Longest Common substring: It is similar to the oldest sequence, but the public substring must be continuous.
The Java implementation code is as follows:

Public class stringcompare {// In the dynamic planning matrix generation mode, each row is generated, and the previous row is useless. Therefore, you only need to use a one-dimensional array, instead of the commonly used two-byte array public static void getlcstring (char [] str1, char [] str2) {int len1, len2; len1 = str1.length; len2 = str2.length; int maxlen = len1> len2? Len1: len2; int [] Max = new int [maxlen]; // Save the array int [] maxindex = new int [maxlen]; // Save the int [] C = new int [maxlen]; int I, j; for (I = 0; I <len2; I ++) {for (j = len1-1; j> = 0; j --) {If (str2 [I] = str1 [J]) {If (I = 0) | (j = 0) c [J] = 1; elsec [J] = C [J-1] + 1; // At this time C [J-1] or the value in the previous loop, because it has not been re-assigned} else {C [J] = 0 ;} // if it is greater than, only one of them is the longest, and the following values must be cleared. If (C [J]> MAX [0]) {max [0] = C [J]; maxindex [0] = J; For (int K = 1; k <maxlen; k ++) {max [k] = 0; maxindex [k] = 0 ;}} // There are multiple substrings with the same length as else if (C [J] = MAX [0]) {for (int K = 1; k <maxlen; k ++) {If (MAX [k] = 0) {max [k] = C [J]; maxindex [k] = J; break; // Add one to the end to exit the loop. }}} for (INT temp: C) {system. out. print (temp);} system. out. println () ;}// print the eldest son string for (j = 0; j <maxlen; j ++) {If (MAX [J]> 0) {system. out. println ("nth" + (J + 1) + "Public substrings:"); for (I = maxindex [J]-Max [J] + 1; I <= maxindex [J]; I ++) system. out. print (str1 [I]); system. out. println ("") ;}} public static void main (string [] ARGs) {string str1 = new string ("binghaven "); string str2 = new string ("jingseven"); getlcstring (str1.tochararray (), str2.tochararray ());}}

Output:

000000000
010000000
002000001
000300000
000000000
000000010
000000100
000000020
001000003
1st Public substrings:
Ing
2nd public substrings:
Ven

Related Article

Contact Us

The content source of this page is from Internet, which doesn't represent Alibaba Cloud's opinion; products and services mentioned on that page don't have any relationship with Alibaba Cloud. If the content of the page makes you feel confusing, please write us an email, we will handle the problem within 5 days after receiving your email.

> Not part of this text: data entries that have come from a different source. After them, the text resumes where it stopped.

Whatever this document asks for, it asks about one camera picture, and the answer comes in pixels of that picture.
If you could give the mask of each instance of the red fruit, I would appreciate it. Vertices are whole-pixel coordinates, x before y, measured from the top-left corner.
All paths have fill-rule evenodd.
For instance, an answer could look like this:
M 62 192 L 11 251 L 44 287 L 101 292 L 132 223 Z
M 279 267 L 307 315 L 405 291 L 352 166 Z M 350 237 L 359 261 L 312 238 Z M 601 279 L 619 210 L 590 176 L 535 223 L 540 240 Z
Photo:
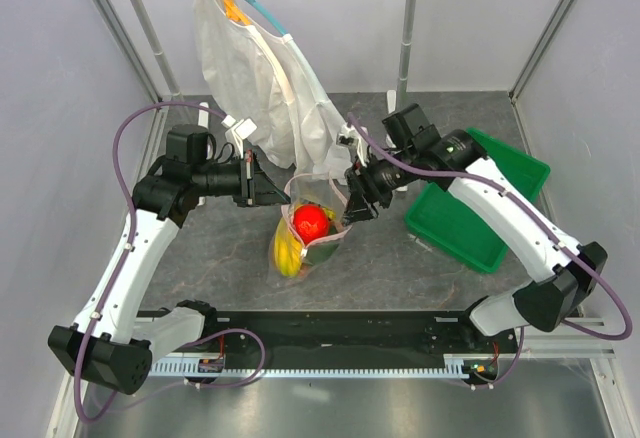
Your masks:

If you find any instances of plagiarism from the community, please send an email to: info-contact@alibabacloud.com and provide relevant evidence. A staff member will contact you within 5 working days.

A Free Trial That Lets You Build Big!

Start building with 50+ products and up to 12 months usage for Elastic Compute Service

  • Sales Support

    1 on 1 presale consultation

  • After-Sales Support

    24/7 Technical Support 6 Free Tickets per Quarter Faster Response

  • Alibaba Cloud offers highly flexible support services tailored to meet your exact needs.